俺たちはチャラ医師の謎を抱えながら執務室に向かう。ハンス衛兵長……最近書類仕事さぼってたから缶詰にされてるだろうなぁ。
俺と先輩がそんな話をしている同時期――
「はぁ、捕まったか」
「えぇ……どうやら見つかったようで」
「ふんっ、随分と鼻のきく野良犬が平民にいたものだ」
苛立たし気にグラスに入ったワインをあおる身なりの良い男。壁際に立っていた初老の執事がモノクルを上げながら端的に彼に問う。
「消しますか?」
「そうだな……あのお方も知られれば後継者争いに不利となるだろう、消せ」
「かしこまりました」
スッと気配がなくなったかと思うと、初老の執事は気づけばその場からいなくなっていた。
それを見てふーっとため息をついた身なりのいい男は高級な椅子の背もたれにもたれかかり、ワイングラスを片手に窓の外を見る。
「あの方の女癖はひどいものだ……だが取り入れられたのならば、王になった暁にさらなる我が家の繁栄に貢献したというのに」
ヘリガの街は城郭都市で、貴族街のさらに中心には王族が来たときにもてなすための城もある。

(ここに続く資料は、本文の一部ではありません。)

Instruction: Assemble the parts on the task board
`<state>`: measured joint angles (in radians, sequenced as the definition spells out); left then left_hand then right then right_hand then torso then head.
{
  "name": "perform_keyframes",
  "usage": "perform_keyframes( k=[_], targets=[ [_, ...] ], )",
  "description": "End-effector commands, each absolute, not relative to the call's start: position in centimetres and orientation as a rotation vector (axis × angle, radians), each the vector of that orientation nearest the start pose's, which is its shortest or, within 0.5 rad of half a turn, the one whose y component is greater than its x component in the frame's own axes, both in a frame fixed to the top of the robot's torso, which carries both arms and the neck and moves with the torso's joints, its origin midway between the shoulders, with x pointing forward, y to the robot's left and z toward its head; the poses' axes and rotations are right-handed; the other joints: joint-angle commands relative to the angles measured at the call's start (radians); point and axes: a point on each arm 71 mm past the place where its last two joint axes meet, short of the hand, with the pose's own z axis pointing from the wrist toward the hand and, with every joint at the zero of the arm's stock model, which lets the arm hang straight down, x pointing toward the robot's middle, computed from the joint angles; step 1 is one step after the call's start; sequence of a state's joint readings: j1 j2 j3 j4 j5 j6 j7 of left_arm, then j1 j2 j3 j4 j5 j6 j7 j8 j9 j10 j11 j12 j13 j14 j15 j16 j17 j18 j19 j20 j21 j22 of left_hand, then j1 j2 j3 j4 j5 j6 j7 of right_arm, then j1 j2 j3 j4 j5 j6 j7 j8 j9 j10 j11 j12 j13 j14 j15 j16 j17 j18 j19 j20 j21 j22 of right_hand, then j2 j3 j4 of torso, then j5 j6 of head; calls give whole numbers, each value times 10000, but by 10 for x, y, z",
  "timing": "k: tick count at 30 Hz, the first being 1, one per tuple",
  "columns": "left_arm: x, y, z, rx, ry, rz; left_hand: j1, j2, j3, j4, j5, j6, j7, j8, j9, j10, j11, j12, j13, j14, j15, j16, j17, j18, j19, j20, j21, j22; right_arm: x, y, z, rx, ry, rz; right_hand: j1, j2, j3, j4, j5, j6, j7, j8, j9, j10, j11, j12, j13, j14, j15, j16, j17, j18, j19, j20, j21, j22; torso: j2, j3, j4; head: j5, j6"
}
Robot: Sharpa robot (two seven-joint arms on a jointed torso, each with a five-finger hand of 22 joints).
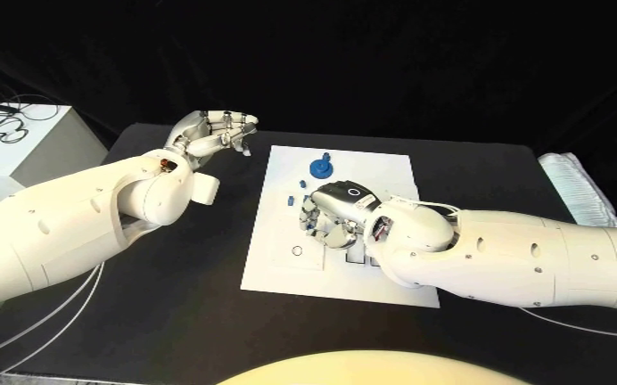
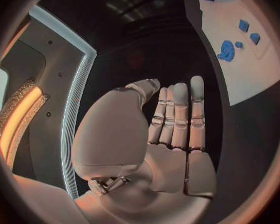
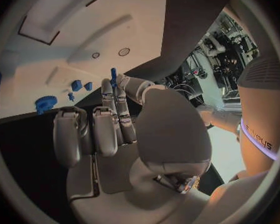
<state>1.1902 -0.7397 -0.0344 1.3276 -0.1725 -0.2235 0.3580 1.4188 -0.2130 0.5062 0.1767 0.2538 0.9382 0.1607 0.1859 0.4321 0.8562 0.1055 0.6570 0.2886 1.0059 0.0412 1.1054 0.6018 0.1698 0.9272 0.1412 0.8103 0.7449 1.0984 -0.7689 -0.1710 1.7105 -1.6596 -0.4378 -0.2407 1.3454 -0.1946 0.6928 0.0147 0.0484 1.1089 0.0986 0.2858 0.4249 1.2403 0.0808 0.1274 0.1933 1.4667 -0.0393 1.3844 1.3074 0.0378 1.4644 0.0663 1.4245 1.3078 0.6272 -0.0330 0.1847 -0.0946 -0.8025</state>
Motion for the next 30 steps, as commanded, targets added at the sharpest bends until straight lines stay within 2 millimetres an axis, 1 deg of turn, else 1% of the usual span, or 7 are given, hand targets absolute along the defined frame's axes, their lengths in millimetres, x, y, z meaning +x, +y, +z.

その地下室にエルフを入れて、献上する算段だった計画をヴェルナーにすんでのところで止められていた男はイライラを募らせる。
それでも冷静になろうとがりがりと頭を乱暴に掻きながら、その男は頭を回す。
「いや待て……逃げられたとしてもエルフだ、人間領の中心近いこのヘリガから誰の目にもつかずに脱出など出来ようはずもない。腹立たしいことだが平民の衛兵どもは『優秀』だ」
つまり、まだどこかにエルフはいる……だがそんな噂は耳に入ってこない。つまり――平民の衛兵どもが秘密にしている?
「まだ、ツキは俺のところにあるようだ」
そう結論付けた男はニヤリと笑う。そして一枚の手紙をしたため始めた。
内容は――『平民街の衛兵詰め所に、深刻な横領の疑い有り』。